§ **WHAT NEEDS TO BE DONE**:
Return exactly the lines below, starting with the one that has "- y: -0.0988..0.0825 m" and going on through the one that has "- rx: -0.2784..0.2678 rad".

§ **INFORMATION SUPPLIED**:
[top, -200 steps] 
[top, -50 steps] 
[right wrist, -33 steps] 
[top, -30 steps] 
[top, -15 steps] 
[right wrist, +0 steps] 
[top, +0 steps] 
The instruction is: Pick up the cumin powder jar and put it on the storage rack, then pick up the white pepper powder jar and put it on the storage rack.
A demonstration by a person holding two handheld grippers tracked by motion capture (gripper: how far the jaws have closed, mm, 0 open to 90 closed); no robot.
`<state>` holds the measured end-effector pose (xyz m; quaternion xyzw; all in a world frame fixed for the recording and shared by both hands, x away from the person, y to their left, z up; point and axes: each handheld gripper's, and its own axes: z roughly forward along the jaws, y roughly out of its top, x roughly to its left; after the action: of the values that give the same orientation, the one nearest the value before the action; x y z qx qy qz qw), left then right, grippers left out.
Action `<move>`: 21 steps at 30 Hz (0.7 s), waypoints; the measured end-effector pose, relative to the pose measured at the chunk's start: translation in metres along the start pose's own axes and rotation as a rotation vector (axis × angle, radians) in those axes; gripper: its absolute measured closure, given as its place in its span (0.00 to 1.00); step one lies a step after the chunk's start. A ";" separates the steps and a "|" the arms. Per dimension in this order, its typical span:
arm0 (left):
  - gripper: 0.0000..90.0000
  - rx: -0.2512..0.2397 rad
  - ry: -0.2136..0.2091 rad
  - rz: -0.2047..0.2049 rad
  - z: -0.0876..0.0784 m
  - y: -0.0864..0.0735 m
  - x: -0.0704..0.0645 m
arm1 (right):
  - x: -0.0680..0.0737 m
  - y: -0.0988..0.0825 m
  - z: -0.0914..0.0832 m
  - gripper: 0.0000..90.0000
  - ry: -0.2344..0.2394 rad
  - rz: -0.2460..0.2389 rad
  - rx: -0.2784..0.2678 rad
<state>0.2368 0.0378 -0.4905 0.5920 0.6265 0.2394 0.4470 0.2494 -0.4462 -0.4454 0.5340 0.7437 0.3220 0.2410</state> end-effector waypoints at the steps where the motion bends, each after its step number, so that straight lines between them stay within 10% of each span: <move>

§ **SOLUTION TO THIS PROBLEM**:
  - y: -0.0988..0.0825 m
  - z: -0.0914..0.0832 m
  - gripper: 0.0000..90.0000
  - ry: -0.2344..0.2394 rad
  - rz: -0.2460..0.2389 rad
  - rx: -0.2784..0.2678 rad

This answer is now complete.